POSTS
Loops and References in Go
Code for the project mentioned is located here
So I was working on a thing in go, nothing too major just a little doohickey to refresh my go skills. As a student worker, I provide AV support for classrooms. We use a program called RoomView Express to monitor all the Crestron equipment, although pretty much all we care about is help requests. I didn’t feel like installing RoomView Express on my laptop, and I also wanted to be able to get help requests without having to walk all the way back to the office only to turn around and walk back. So, I took a peek at the network traffic and figured out how help requests were handled.
There is a bunch of bytes that RE sends to the equipment when opening a socket, then the equipment starts sending what appears to be its current state periodically. When a help request is sent, the equipment literally just sends “need help”, which made it rather straightforward to check if we had received a help request.
So the first thing to do on startup is to connect to all the rooms. For the go version, I just load from a CSV into an array of Room structs. Then, for each room I launch a thread that is responsible for handling communication with every room. Now, I wanted each room to keep track of whether it was actually connected or not, and then display that status. I decided to use Nuklear for the GUI, so every 30th of a second I was checking a master state object that held the array of Room structs. The important thing to note here is that the listeners are launched as go funcs.

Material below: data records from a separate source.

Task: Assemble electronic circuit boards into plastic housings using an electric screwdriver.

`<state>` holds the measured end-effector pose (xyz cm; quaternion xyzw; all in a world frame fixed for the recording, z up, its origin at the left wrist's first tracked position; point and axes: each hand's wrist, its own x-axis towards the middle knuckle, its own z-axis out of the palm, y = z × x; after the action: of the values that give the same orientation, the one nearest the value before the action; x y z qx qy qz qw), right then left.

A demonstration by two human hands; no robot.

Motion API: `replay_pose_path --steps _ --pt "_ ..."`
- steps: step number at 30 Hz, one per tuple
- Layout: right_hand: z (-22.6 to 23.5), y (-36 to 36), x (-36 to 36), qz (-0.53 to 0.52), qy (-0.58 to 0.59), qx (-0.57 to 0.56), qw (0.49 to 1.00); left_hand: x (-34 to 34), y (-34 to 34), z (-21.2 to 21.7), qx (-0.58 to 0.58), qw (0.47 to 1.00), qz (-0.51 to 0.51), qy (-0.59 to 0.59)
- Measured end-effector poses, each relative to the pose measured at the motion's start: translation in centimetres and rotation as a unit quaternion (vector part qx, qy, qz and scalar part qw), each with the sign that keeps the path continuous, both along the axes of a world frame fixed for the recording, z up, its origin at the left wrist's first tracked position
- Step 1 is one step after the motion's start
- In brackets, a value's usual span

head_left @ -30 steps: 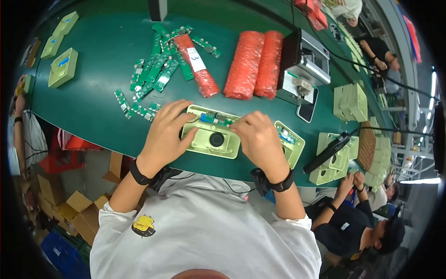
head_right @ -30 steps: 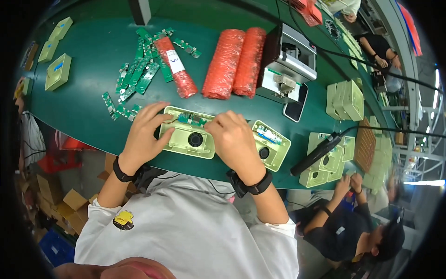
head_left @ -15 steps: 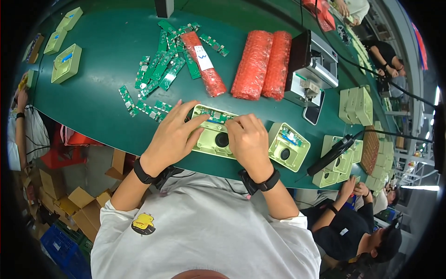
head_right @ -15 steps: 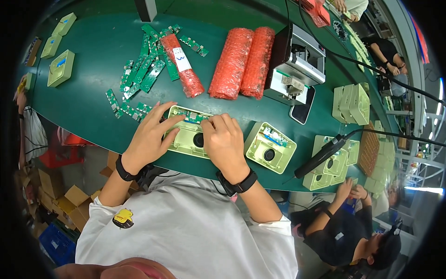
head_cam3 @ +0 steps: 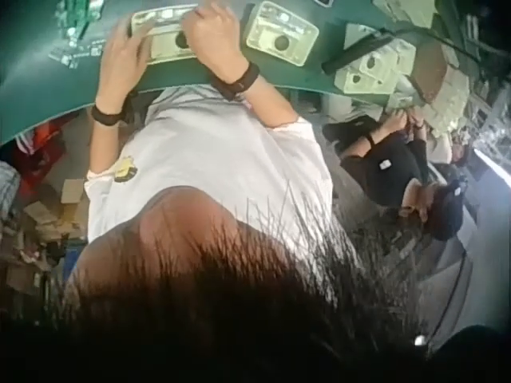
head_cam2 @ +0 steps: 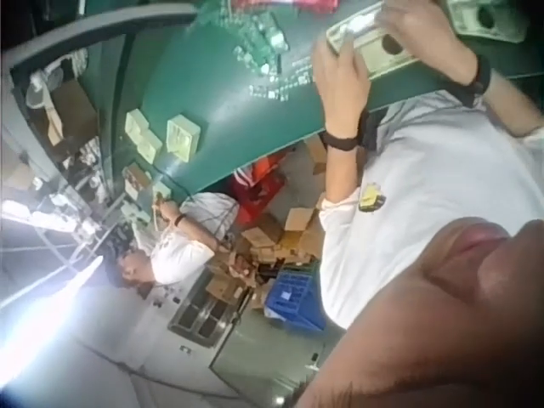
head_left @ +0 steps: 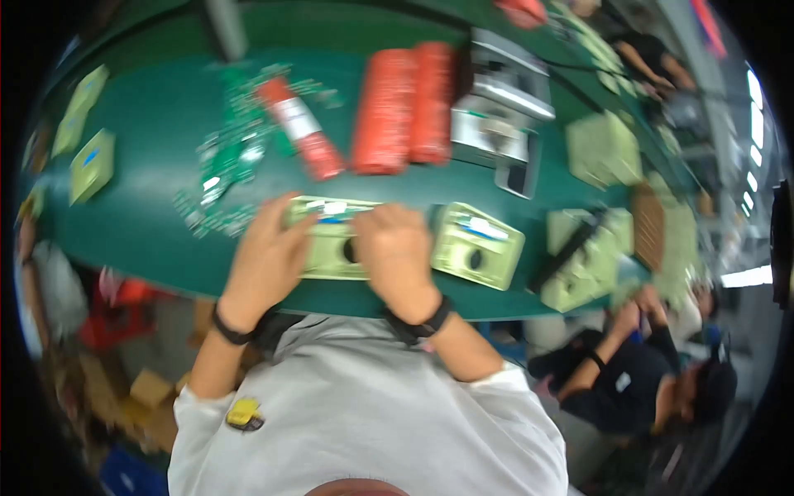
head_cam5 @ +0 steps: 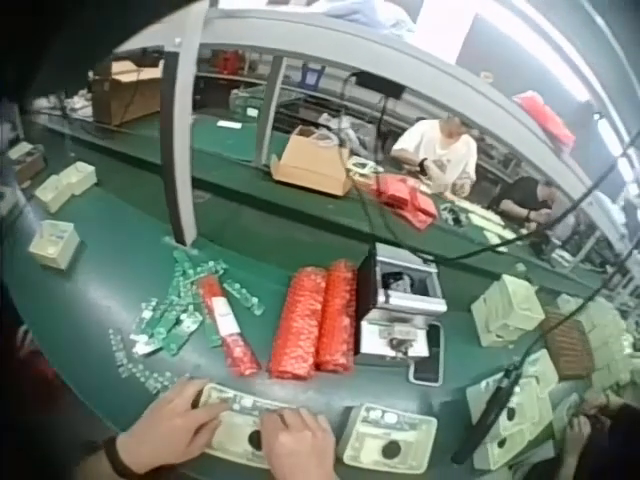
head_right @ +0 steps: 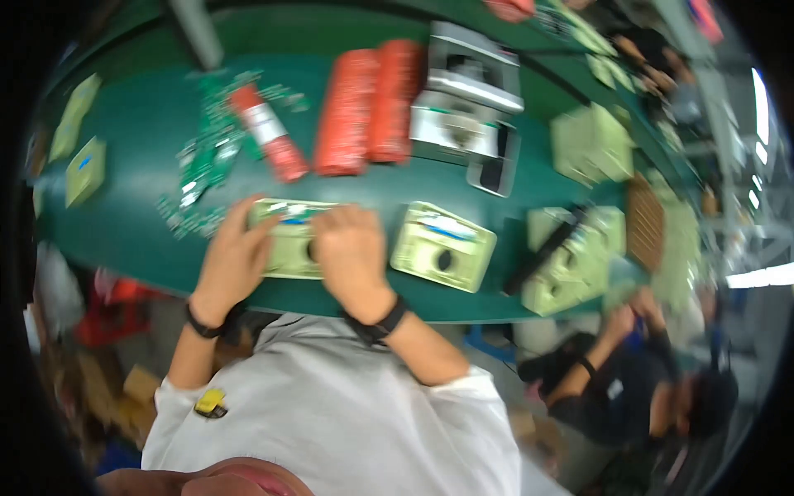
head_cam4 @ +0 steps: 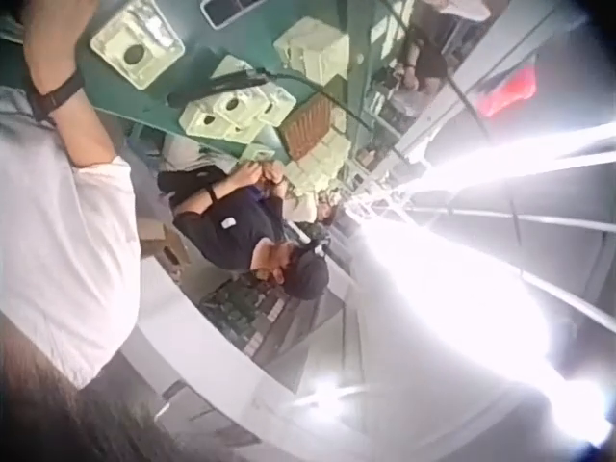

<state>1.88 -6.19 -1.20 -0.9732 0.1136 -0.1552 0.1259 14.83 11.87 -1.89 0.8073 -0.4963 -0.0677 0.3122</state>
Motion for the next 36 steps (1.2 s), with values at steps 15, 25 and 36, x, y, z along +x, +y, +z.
replay_pose_path --steps 15,25,36 --pt "2.7 -16.2 -15.5 -0.566 -0.020 -0.175 0.805 -3.3 -5.2 0.2 0.033 0.997 -0.046 -0.054" --pt "9.9 -16.4 -14.1 -0.240 -0.448 0.269 0.818 -6.3 -9.1 3.8 0.032 0.994 -0.079 -0.061" --pt "11.6 -18.6 0.1 0.097 -0.490 0.371 0.783 -8.6 -13.4 -0.1 -0.007 0.981 -0.186 -0.055"
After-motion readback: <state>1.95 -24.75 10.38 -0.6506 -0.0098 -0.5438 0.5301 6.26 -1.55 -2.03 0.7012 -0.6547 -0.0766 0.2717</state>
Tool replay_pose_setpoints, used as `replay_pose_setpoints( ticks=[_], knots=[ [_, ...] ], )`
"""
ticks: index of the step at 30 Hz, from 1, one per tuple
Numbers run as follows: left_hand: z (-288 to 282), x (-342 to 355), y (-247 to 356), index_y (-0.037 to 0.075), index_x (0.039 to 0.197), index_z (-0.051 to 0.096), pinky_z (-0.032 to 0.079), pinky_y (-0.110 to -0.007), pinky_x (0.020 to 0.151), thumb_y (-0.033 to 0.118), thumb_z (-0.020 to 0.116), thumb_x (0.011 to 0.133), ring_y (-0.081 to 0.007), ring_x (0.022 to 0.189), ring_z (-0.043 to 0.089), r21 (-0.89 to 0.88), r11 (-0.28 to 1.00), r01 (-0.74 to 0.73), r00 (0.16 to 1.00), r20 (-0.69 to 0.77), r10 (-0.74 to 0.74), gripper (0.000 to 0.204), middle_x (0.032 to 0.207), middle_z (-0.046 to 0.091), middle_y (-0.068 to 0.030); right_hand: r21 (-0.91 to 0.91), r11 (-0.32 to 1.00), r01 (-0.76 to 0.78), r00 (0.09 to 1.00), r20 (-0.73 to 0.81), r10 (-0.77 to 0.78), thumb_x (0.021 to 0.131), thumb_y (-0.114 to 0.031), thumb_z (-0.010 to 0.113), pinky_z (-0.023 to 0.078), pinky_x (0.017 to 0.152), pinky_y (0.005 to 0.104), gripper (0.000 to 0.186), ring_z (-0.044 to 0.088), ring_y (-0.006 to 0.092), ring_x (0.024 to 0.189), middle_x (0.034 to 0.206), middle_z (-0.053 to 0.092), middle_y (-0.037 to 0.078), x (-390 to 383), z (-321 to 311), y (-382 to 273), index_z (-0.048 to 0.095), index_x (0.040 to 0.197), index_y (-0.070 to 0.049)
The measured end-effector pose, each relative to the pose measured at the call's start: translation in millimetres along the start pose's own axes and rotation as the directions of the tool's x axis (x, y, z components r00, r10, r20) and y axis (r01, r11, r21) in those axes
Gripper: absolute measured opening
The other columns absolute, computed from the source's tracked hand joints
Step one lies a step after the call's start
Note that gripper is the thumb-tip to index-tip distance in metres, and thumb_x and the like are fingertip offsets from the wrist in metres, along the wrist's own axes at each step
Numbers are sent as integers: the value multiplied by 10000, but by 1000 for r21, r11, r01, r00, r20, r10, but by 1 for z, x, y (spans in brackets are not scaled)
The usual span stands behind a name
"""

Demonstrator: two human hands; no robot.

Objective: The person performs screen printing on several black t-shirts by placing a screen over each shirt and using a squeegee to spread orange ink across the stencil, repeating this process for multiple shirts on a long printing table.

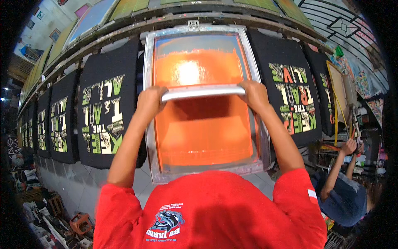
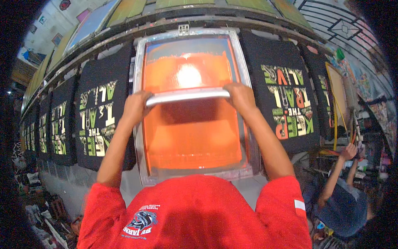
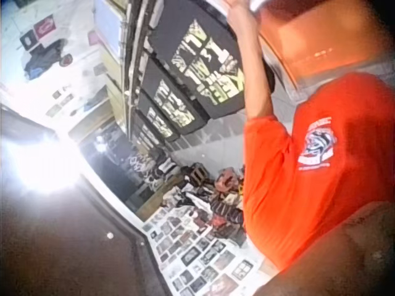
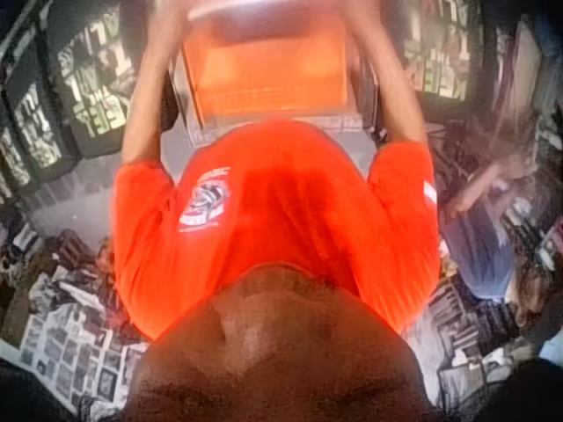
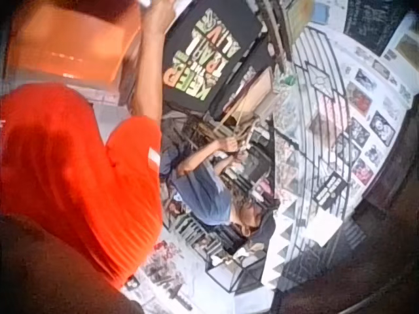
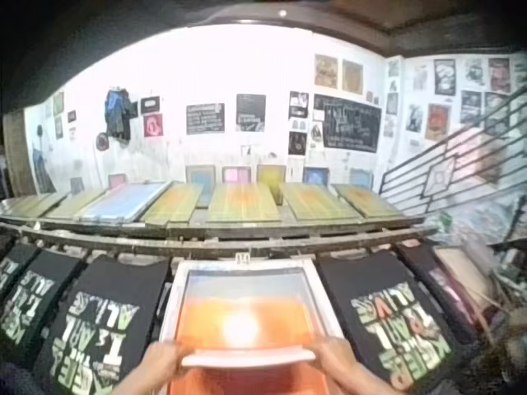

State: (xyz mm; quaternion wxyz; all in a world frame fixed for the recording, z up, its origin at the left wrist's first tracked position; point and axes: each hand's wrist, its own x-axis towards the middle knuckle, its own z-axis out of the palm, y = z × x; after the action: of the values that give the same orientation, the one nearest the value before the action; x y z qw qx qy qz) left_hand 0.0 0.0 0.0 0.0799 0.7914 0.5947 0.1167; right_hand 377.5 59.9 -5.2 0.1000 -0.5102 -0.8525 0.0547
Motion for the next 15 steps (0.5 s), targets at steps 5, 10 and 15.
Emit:
replay_pose_setpoints(
  ticks=[5,10,15],
  knots=[
    [10,-148,77,86,1011,638,540,-452,704,38,737,639,-351,874,641,-107,994,12,999,-34,-16,388,944,640,-132,28,999,19,1000,12,-19,585,-17,756,538,743,428,416,659,338,896,996,694,130,-161,-6,-49,677,989,-75],
    [-2,-241,121,82,973,644,536,-452,706,43,724,628,-349,847,648,-194,977,86,994,86,-70,356,923,648,-121,117,993,7,1000,3,-8,608,-38,743,537,704,432,327,660,342,794,887,690,137,-258,-21,-90,692,929,-70],
    [-7,-195,94,77,976,698,534,-451,702,105,748,646,-361,789,664,-149,987,65,987,158,-41,335,861,675,-163,91,996,12,995,95,-21,610,-96,798,533,673,432,335,664,338,775,838,677,113,-209,-23,-62,696,929,-107]
  ],
)
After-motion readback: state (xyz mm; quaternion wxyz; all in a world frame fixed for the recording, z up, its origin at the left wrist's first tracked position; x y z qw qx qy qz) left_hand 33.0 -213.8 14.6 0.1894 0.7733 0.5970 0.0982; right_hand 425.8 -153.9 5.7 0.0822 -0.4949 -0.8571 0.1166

Take the following code as an example:
package main
import (
"fmt"
"time"
)
func main() {
foos := []foo{foo{"asd"}, foo{"asdasd"}}
adjust(foos)
time.Sleep(time.Second * time.Duration(1))
}
func adjust(foos []foo) {
for _, f := range foos {
go print(f)
}
}
func print(f foo) {
fmt.Println(f)
}
type foo struct {
A string
}
This behaves as expected:
{asd}
{asdasd}
Program exited.
However if we pass a reference into print
:
package main
import (
"fmt"
"time"
)
func main() {
foos := []foo{foo{"asd"}, foo{"asdasd"}}
adjust(foos)
time.Sleep(time.Second * time.Duration(1))
}
func adjust(foos []foo) {
for _, f := range foos {
go print(&f)
}
}
//note that this takes a reference now!
func print(f *foo) {
fmt.Println(f)
}
type foo struct {
A string
}
with output:
&{asdasd}
&{asdasd}
Program exited.
We also get this result if we pass foos
by reference.
This is a problem! Originally, I was going to modify the array of Rooms in place, then the main loop would pick up those changes. This would work fine in say, C++. But it doesn’t really work out if all of the listeners end up with the same Room. My guess (with absolutely no research backing it) is that when you pass by reference when iterating over an array, you end up effectively passing a reference to the iterator, not a reference to the actual item.
So, I ended up using chans to alert the main loop to changes in the state of a given Room, tracking by the index of the Room in the array. This required more code and some brief contemplation of where to stick the actual handler which wasn’t super onerous, but it did cost me a few hours figuring out what was going on. This may be a pitfall for anyone coming to Go from C or C++, as unless I missed a line in the docs this isn’t really mentioned or intuitively obvious (I may be quite wrong here - it could be that I just suffered from temporary blindness when reading the docs).
It’s interesting to note that this problem does not occur if we run print
in the main thread. Not sure why this is, but it’s on my list of things to look into at some point. For now it’s enough to know for the next case.
Update 5/23/19
Finally got around to updating this. So it turns out that I was sort of correct when I guessed that it was effectively a pointer to the iterator not the object that got passed in. The reason it doesn’t happen if we call print
synchronously is because the print
function gets called before the contents of f
get replaced. Also turns out that what I should have done is load the slice with references, not values - this would have given me the expected behaviour. What’s interesting is that in C++, throwing pointers around is almost a default action, something that just happens naturally (at least, that’s how it feels for me). I guess pointers not featuring as prominently in Go vs C++ (at least in my experience, just comparing what I hear from people) short circuited some of my decision making.
Also if I had been a bit more creative with my googling I would have stumbled across this post and saved myself a couple hours, but that probably wouldn’t have been as much fun. I probably won’t bother converting the project to use the array of pointers since I’ve already a working version with chans. The chans also give me the ability to do more than just update the state of a room, which may be useful if I ever expand functionality.
Update to the update Yeah I went ahead and switched to using a slice of pointers and saving the chan for alerting to help requests and whatnot, which also lets me slim it down to just holding the room number for now. I could just make it a string chan but if I ever extend it, then there’s already the struct there.